### What is expected
Below are several entries. Transcribe exactly those lines that fall from the one with "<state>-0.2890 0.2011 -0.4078" through the one with "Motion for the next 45", end lines included.

(Records from a collection)
------------------------------------------------------------
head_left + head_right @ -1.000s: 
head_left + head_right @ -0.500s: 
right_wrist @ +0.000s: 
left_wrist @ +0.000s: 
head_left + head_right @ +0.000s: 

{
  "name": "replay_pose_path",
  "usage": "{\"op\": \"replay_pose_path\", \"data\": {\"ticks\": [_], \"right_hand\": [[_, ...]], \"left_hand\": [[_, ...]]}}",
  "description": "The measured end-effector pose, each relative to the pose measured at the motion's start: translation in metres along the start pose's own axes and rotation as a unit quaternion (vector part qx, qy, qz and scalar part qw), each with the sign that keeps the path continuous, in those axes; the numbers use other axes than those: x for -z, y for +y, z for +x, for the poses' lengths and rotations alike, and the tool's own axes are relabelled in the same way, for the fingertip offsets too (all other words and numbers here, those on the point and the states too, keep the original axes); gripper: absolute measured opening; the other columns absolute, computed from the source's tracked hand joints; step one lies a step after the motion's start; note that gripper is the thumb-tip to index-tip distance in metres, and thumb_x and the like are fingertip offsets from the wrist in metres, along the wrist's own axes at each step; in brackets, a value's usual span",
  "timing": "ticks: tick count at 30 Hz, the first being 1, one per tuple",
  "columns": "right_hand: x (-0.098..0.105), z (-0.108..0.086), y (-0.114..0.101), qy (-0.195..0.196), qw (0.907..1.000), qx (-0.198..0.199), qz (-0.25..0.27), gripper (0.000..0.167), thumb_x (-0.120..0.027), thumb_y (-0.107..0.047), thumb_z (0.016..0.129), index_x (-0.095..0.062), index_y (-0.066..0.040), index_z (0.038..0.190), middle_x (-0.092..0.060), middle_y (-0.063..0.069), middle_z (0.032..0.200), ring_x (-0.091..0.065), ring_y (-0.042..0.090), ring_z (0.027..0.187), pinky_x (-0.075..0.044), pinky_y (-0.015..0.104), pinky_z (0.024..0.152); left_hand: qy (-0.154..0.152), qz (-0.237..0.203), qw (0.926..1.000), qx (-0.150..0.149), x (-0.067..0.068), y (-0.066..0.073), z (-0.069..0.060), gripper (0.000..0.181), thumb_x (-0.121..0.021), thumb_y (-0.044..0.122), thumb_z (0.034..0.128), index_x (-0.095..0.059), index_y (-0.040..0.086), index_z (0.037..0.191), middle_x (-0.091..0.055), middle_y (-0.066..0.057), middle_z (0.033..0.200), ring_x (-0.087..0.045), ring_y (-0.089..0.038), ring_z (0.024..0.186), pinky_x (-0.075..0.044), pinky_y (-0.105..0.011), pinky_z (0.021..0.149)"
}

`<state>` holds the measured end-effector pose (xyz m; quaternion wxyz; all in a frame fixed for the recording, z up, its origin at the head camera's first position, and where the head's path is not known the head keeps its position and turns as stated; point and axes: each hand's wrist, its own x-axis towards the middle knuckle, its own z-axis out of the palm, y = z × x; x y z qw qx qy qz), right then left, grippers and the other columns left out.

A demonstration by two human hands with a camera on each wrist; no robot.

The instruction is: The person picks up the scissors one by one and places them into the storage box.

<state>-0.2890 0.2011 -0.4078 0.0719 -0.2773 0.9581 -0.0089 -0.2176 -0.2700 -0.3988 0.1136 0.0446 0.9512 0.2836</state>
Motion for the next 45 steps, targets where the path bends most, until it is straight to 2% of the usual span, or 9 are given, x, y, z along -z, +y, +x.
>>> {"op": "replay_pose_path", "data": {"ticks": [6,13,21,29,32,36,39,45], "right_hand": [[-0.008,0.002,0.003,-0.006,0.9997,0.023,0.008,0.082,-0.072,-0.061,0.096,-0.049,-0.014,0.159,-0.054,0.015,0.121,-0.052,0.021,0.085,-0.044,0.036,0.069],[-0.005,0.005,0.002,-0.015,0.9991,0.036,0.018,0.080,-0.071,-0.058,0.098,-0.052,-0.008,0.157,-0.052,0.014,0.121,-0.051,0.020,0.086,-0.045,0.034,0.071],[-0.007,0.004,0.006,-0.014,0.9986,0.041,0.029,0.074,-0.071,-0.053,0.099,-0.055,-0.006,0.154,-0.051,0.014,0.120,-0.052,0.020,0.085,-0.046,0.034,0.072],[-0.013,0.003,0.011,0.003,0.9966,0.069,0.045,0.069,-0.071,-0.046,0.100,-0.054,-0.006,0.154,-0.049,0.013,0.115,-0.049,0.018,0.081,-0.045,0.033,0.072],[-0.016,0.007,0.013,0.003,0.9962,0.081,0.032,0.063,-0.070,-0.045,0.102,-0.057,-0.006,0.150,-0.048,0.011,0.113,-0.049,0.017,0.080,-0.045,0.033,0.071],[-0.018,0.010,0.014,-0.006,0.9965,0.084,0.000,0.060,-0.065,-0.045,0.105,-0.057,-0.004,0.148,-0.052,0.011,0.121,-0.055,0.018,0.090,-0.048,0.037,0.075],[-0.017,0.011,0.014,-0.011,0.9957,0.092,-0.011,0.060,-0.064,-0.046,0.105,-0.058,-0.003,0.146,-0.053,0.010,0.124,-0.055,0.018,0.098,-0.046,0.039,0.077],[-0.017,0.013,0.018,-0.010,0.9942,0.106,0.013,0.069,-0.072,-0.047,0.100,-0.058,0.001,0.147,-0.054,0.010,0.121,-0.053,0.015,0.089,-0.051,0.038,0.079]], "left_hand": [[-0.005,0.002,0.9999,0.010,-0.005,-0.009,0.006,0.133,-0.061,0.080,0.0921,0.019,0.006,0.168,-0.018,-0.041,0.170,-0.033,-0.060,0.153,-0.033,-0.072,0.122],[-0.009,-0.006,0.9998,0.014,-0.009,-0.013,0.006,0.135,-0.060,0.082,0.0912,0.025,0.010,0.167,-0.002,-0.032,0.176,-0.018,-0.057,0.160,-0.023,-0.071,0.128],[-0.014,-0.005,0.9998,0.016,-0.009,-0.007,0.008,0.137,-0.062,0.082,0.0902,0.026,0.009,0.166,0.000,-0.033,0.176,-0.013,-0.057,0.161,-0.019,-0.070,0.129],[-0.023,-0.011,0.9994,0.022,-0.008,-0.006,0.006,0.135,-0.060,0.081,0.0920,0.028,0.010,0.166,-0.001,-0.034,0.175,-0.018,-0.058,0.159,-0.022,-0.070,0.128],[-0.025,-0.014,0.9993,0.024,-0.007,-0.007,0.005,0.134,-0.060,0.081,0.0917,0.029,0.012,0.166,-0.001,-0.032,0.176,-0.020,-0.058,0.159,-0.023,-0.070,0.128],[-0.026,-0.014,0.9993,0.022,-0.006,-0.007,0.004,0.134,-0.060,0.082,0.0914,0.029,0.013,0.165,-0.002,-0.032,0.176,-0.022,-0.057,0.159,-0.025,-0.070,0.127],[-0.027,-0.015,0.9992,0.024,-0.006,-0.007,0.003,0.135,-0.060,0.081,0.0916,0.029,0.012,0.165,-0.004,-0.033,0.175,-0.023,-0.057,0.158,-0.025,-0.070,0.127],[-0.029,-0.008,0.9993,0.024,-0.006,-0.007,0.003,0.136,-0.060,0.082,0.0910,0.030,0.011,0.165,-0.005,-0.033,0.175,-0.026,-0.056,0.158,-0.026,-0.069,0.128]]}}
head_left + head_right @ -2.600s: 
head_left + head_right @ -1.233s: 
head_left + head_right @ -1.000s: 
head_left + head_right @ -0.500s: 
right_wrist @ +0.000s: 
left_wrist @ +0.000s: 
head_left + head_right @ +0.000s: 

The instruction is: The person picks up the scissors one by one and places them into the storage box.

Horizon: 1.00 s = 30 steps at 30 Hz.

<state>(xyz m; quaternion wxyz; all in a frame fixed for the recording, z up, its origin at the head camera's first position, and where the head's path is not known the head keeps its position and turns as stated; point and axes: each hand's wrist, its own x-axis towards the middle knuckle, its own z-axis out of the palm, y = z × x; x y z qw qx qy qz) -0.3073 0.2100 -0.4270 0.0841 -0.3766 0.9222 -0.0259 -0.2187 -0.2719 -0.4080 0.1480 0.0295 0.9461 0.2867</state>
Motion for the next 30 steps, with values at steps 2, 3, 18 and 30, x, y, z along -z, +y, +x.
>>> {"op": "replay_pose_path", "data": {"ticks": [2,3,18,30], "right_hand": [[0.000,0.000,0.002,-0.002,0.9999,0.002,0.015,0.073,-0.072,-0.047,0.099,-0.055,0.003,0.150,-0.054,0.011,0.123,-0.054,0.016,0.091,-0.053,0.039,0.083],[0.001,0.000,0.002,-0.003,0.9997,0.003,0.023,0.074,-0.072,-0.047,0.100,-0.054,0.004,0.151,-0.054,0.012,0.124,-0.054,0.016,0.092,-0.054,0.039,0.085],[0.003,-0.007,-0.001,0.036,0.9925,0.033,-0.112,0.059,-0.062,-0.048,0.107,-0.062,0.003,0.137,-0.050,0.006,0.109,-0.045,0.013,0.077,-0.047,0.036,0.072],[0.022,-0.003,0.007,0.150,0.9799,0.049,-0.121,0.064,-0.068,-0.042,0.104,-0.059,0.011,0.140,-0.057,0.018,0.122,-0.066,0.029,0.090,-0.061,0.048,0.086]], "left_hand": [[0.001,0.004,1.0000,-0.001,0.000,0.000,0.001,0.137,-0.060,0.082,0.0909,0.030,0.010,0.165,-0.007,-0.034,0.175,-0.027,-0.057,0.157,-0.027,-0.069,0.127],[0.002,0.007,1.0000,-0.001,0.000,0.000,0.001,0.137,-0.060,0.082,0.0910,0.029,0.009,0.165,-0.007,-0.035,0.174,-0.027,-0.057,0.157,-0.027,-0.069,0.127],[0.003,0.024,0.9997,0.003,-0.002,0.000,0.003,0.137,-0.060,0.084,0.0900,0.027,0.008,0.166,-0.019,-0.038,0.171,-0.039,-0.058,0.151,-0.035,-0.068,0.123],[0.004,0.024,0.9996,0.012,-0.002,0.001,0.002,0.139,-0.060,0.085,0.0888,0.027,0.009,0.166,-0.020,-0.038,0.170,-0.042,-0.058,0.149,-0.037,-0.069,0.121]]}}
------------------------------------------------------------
### Written response
<state>-0.2890 0.2011 -0.4078 0.0719 -0.2773 0.9581 -0.0089 -0.2176 -0.2700 -0.3988 0.1136 0.0446 0.9512 0.2836</state>
Motion for the next 45 steps, targets where the path bends most, until it is straight to 2% of the usual span, or 9 are given, x, y, z along -z, +y, +x.

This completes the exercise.